Y ahora me podéis preguntar: ¿y es tan importante lo que hay codificado en este DNA? ¿Qué conclusiones extraen? En primer lugar, para conseguir este hito, se ha necesitado un equipo multidisciplinar de mucha gente y centros de investigación de los Estados Unidos diferentes. Formaron un consorcio, denominado T2T (de telómero a telómero), que tiene una página web con varios vídeos. Yo os recomiendo especialmente el primero, donde una de las líderes del proyecto, Karen H. Miga, os explica en dos minutos cuáles son los hitos más relevantes. También os recomiendo el último vídeo, de animación, en el que de forma muy ilustrativa y amena (profesores, estudiantes y gente interesada, ¡vale la pena!) os explica que este genoma completo sólo es el primero de muchos, ya que no contiene toda la diversidad humana. Como los humanos estamos formados por muchas poblaciones de origen diferente, se considera que como mínimo se tendrán que secuenciar totalmente hasta 350 genomas humanos de personas de origen diferente, es el proyecto PanGenoma.

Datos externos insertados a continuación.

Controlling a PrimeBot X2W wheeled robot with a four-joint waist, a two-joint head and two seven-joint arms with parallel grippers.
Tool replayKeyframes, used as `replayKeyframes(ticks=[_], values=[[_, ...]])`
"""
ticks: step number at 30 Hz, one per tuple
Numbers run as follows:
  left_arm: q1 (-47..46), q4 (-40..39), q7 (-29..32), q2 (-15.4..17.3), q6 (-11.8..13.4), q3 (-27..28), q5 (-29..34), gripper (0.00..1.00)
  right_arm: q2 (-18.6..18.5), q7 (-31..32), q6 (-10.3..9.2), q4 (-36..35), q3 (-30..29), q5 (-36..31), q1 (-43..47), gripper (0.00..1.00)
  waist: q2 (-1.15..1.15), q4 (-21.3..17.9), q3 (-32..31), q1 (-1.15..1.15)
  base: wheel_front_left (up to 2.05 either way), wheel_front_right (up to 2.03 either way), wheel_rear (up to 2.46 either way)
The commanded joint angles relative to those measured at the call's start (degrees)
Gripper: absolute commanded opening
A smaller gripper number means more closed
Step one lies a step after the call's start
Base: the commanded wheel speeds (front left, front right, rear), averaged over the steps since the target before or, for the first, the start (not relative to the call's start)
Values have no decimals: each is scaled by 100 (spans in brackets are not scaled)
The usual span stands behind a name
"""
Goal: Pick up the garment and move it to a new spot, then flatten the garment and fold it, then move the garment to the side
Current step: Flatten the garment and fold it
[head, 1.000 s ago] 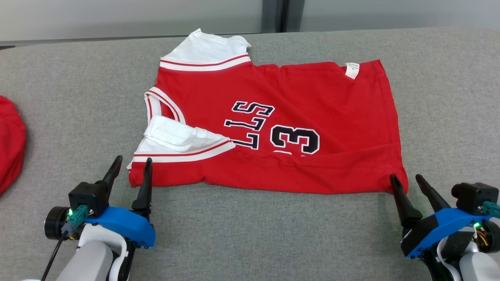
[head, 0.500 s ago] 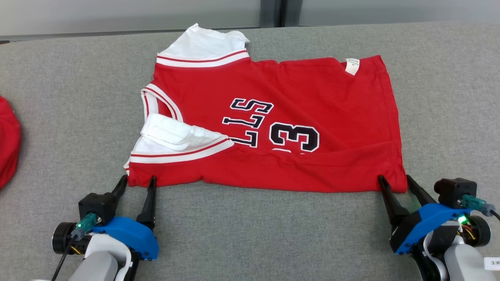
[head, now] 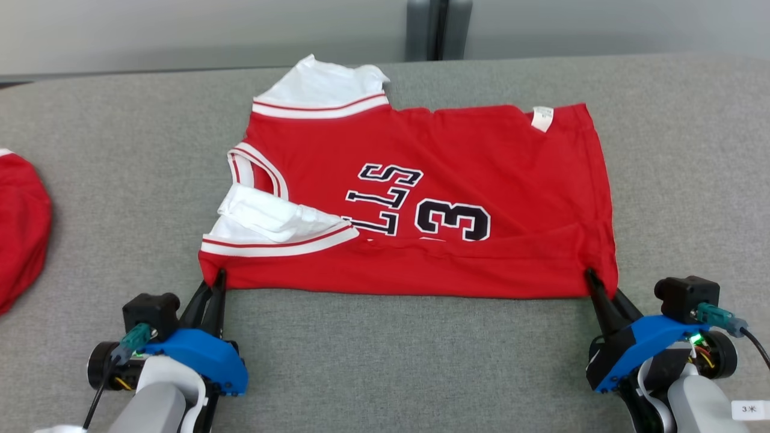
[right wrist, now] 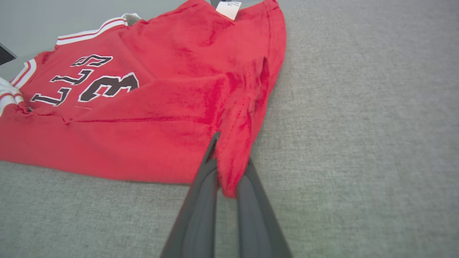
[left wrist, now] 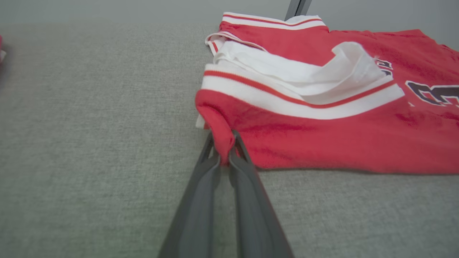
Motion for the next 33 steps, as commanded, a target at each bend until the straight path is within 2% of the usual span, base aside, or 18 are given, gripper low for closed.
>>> replayKeyframes(ticks=[1, 9, 19, 24, 29, 30, 31, 33], values=[[109, -61, -63, 22, 48, 74, -30, 0, -26, -46, 3, -2, 17, 48, 67, 0, 0, -19, -84, 0, 0, 0, 0], [968, -767, -163, 34, 336, 261, -73, 0, 15, -48, 2, -231, -28, 301, 609, 0, 0, 128, -556, 0, 0, 0, 0], [2244, -1862, -166, -1, 822, 333, -146, 0, 177, 254, 2, -1021, -250, 304, 1687, 0, 0, 355, -867, 0, 0, 0, 0], [2503, -2181, -73, 22, 942, 276, -163, 0, 227, 511, 2, -1481, -408, 235, 2116, 0, 0, 421, -883, 0, 0, 0, 0], [2568, -2266, -4, -1, 971, 238, -180, 0, 247, 693, 2, -1657, -481, 157, 2248, 0, 0, 383, -828, 0, 0, 0, 0], [2580, -2247, -14, -2, 972, 257, -200, 8, 260, 744, 2, -1665, -476, 147, 2262, 4, 0, 363, -830, 0, 0, 0, 0], [2582, -2175, -53, -19, 982, 287, -201, 100, 279, 803, 2, -1662, -466, 115, 2243, 100, 0, 315, -836, 0, 0, 0, 0], [2507, -2147, -114, 1, 990, 356, -115, 100, 296, 704, 3, -1692, -496, 42, 2134, 100, 0, 265, -854, 0, 0, 0, 0]])
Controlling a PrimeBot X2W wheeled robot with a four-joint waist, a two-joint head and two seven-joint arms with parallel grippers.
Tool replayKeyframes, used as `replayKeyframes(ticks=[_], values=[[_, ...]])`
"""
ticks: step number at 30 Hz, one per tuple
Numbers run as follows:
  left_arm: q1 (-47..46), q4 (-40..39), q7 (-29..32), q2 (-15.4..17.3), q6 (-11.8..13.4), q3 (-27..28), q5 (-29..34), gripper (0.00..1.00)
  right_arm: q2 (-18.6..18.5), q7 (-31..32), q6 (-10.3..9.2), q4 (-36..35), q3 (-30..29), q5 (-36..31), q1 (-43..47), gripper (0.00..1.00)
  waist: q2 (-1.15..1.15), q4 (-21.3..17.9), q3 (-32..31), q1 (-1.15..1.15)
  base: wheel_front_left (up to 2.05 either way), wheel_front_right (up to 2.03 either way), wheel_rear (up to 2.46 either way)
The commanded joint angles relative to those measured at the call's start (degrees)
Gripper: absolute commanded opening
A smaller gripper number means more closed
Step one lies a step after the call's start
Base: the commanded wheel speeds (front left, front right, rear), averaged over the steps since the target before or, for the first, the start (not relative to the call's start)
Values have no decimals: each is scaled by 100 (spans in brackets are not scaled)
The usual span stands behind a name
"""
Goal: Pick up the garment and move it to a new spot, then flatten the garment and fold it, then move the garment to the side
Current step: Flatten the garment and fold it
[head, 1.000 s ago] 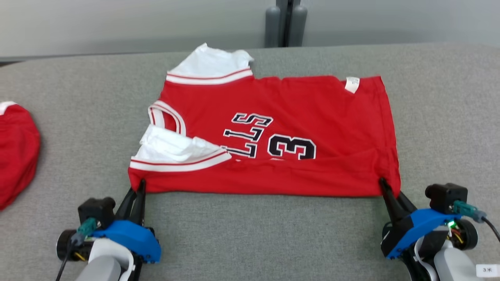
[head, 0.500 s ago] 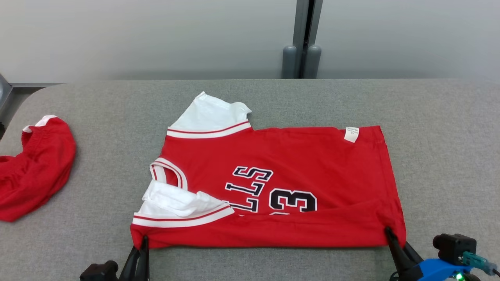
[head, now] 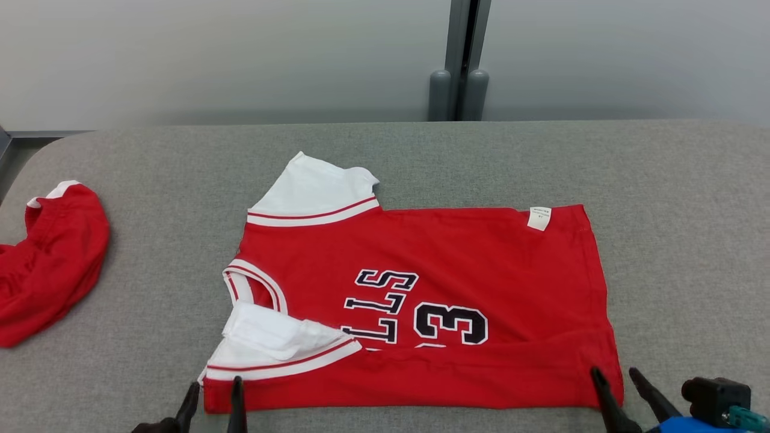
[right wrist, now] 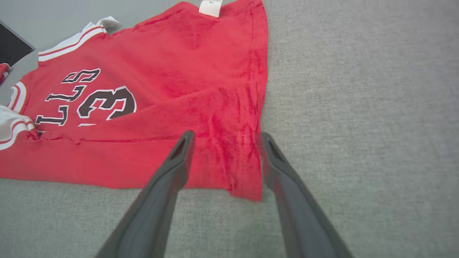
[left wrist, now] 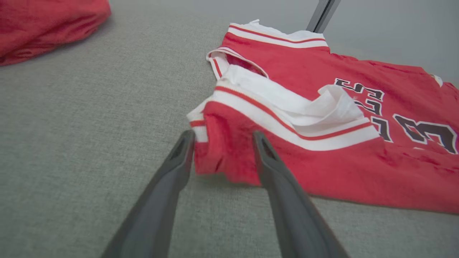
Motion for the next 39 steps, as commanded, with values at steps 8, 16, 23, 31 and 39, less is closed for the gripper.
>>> replayKeyframes(ticks=[8, 16, 23, 31, 39], values=[[-391, -540, -90, 28, 127, 477, 538, 100, -42, -701, 3, -268, -227, -268, -600, 100, 0, -140, -60, 1, 0, 0, 0], [-638, -867, -94, 33, -27, 881, 1025, 100, 40, -1166, 3, -249, -130, -457, -970, 100, 0, -224, -199, 1, 0, 0, 0], [-797, -680, -94, 9, -227, 1036, 1172, 100, 133, -1313, 3, -142, -105, -614, -949, 100, 0, -224, -399, 1, 0, 0, 0], [-648, -390, -71, 79, -307, 995, 1206, 100, 195, -1298, 3, -220, -118, -752, -684, 100, 0, -212, -594, 1, 0, 0, 0], [-614, -344, 53, 171, -275, 942, 1231, 100, 208, -1208, 3, -383, -66, -798, -544, 100, 0, -157, -657, 1, 0, 0, 0]])
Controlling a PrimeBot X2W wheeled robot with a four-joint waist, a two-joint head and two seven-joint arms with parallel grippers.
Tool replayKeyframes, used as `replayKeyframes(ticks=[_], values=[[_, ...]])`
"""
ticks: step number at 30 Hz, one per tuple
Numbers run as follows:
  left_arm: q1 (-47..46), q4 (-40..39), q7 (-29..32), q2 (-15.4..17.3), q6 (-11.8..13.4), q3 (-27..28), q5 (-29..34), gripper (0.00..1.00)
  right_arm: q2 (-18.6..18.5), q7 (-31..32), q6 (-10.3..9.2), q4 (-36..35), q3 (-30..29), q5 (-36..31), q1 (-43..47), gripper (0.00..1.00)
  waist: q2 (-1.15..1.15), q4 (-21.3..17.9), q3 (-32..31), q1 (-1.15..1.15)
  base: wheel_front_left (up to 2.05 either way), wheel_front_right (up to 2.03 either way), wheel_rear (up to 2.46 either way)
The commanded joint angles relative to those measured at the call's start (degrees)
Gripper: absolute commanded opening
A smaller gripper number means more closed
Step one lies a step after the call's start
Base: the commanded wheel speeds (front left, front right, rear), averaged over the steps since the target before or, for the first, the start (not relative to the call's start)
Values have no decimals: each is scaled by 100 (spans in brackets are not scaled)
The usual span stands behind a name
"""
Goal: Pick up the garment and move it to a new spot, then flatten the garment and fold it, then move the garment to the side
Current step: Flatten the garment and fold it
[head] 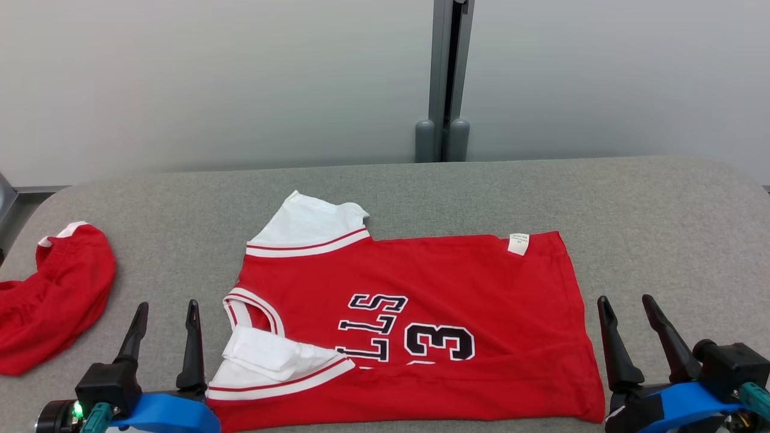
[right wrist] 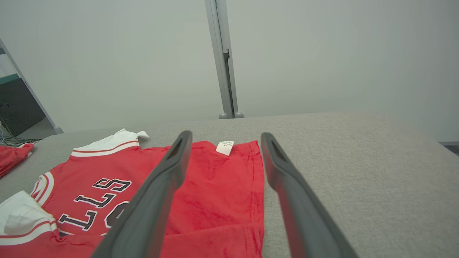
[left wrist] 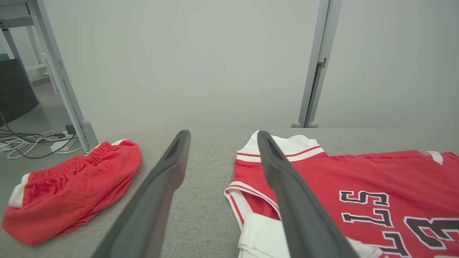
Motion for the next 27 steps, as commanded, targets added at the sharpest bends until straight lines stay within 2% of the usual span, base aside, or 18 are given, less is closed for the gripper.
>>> replayKeyframes(ticks=[1, 22, 27], values=[[50, -38, 20, 32, 31, 3, 29, 100, 9, 16, 3, -33, 6, -46, 49, 100, 0, 9, -2, 0, 0, 0, 0], [88, -112, 102, 99, 127, -67, -30, 100, 12, 50, 3, -13, 45, -8, 107, 100, 0, 35, -37, 0, 0, 0, 0], [-17, -58, 96, 131, 74, -48, -79, 100, 12, 47, 3, 13, 24, 5, 63, 100, 0, 34, -7, 0, 0, 0, 0]])
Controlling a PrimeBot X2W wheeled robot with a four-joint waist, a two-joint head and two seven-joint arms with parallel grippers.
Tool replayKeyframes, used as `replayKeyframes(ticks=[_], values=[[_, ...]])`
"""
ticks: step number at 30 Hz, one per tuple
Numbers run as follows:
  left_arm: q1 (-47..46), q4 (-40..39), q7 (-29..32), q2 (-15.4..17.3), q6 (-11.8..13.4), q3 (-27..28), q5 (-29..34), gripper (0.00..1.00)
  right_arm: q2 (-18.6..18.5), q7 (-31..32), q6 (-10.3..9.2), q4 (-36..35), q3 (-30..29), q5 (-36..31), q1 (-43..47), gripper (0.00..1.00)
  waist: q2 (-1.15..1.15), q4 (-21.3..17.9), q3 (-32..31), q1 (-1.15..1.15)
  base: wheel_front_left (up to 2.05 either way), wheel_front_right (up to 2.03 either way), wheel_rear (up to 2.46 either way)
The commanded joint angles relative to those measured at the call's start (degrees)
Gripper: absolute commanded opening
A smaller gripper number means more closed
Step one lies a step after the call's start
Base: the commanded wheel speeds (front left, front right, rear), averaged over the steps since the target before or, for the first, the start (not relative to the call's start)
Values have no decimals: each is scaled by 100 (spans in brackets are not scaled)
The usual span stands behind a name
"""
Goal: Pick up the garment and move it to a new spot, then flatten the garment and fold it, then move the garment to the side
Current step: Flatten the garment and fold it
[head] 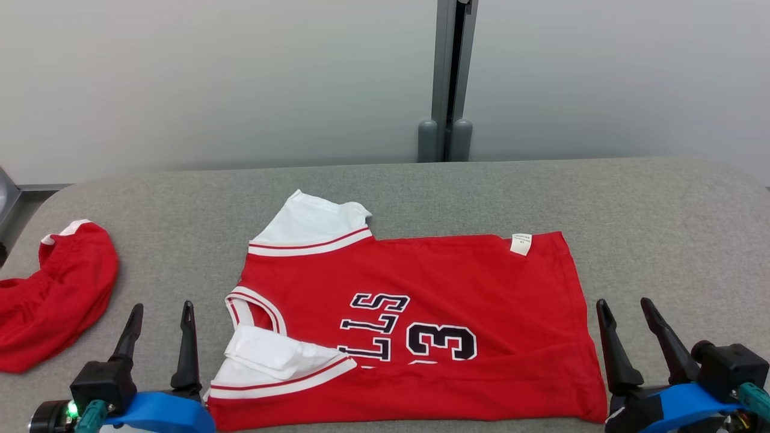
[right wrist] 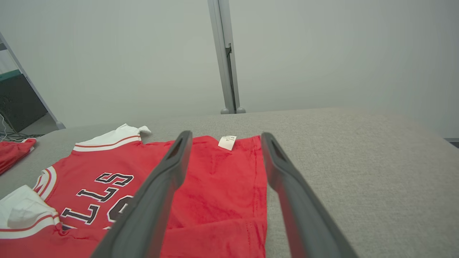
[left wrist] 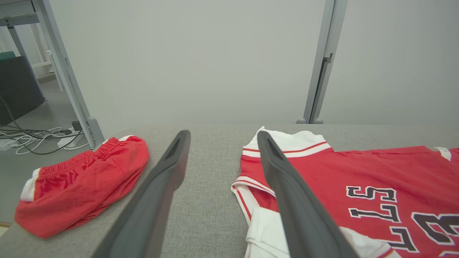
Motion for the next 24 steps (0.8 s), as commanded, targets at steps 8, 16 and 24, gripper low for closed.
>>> replayKeyframes(ticks=[8, 16, 24], values=[[-910, 8, 276, 280, -260, 54, -65, 100, -91, 217, 2, 67, -227, -204, -556, 100, 0, -59, 280, 0, 0, 0, 0], [-2536, 415, 819, 565, -750, -48, -76, 100, -337, 607, 3, 384, -209, -53, -1902, 100, 0, -295, 1032, 0, 0, 0, 0], [-4177, 1125, 1394, 597, -1172, -309, -59, 100, -597, 1086, 3, 924, 121, -51, -3035, 100, 0, -482, 2020, 0, 0, 0, 0]])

Para quien le dé pereza ir a la página web del T2T, os haré a continuación un muy breve resumen para que podáis asimilar la relevancia de llenar todos estos agujeros (¡además de la satisfacción de acabar el rompecabezas, claro!):

1) Hemos descubierto que nuestro genoma tiene 3.055 millones de bases, 19.969 genes que codifican para proteínas. En estas nuevas regiones, hemos descubierto más de 1.956 nuevos, que desconocíamos, de los cuales 99 seguramente son funcionales.

2) Estas regiones son muy diversas genéticamente, y están relacionadas con enfermedades humanas. Ahora podremos estudiar mejor cuáles son las mutaciones causativas.

3) Por fin, podemos tener la secuencia de los centrómeros de los cromosomas humanos, que contiene una secuencia de DNA muy repetida (denominada DNA satélite alfa). Pensad que cuando la célula replica, a este DNA se le unen los microtúbulos que estiran los cromosomas a las células hijas. Cada célula de nuestro cuerpo tiene 46 cromosomas (23 de cada progenitor), porque estas secuencias son reconocidas correctamente y hacen de punto de aterrizaje específico de los microtúbulos del huso acromático. Ahora podemos saber que estas secuencias de los centrómeros, que pensábamos que eran todos iguales, son sutilmente diferentes entre algunas poblaciones humanas.

4) En los cromosomas hay muchas regiones ricas en elementos transponibles, secuencias que pueden saltar y cambiar de posición y que a pesar de tener un origen "parasítico", invadieron el genoma de nuestros ancestros más lejanos, ahora son parte integral de nuestro genoma y son imprescindibles para regular otros genes. Sin embargo, al ser repetidas (cerca de la mitad de nuestro genoma son elementos transponibles) nos llevaban a errores de localización, y ahora podemos estudiar mejor cuál es su efecto regulador del genoma.

5) Podemos hacer un análisis exhaustivo de la regulación epigenética de nuestro genoma, ahora sí, sin que falte ninguna secuencia relevante.

6) Podemos estudiar mucho mejor la variabilidad humana, sobre todo en regiones que están duplicadas (donde suelen localizarse muchos de los genes involucrados en la neurogénesis e implicados en diferentes enfermedades y condiciones psiquiátricas).

7) Podemos ahora estudiar comparativamente cómo nuestro genoma ha ido cambiado durante la evolución de nuestra especie con respecto a la de otros simios y otros mamíferos.

Ahora sólo faltará que toda la información que teníamos del genoma humano la podamos traspasar al nuevo genoma. Algunas coordenadas han cambiado, ya que teníamos un mapa incompleto y ahora pasamos a uno mejor. Eso es similar a cuando nos compramos un ordenador con un sistema operativo mejor, el traspaso de información no siempre es óptimo y no todos los programas funcionan, al menos inicialmente. Los que trabajamos en genética humana nos tendremos que adaptar, pero nadie quiere trabajar con un ordenador antiguo cuando tienes uno nuevo con mejores programas. Un genoma humano completo. ¡Un gran avance, sin duda!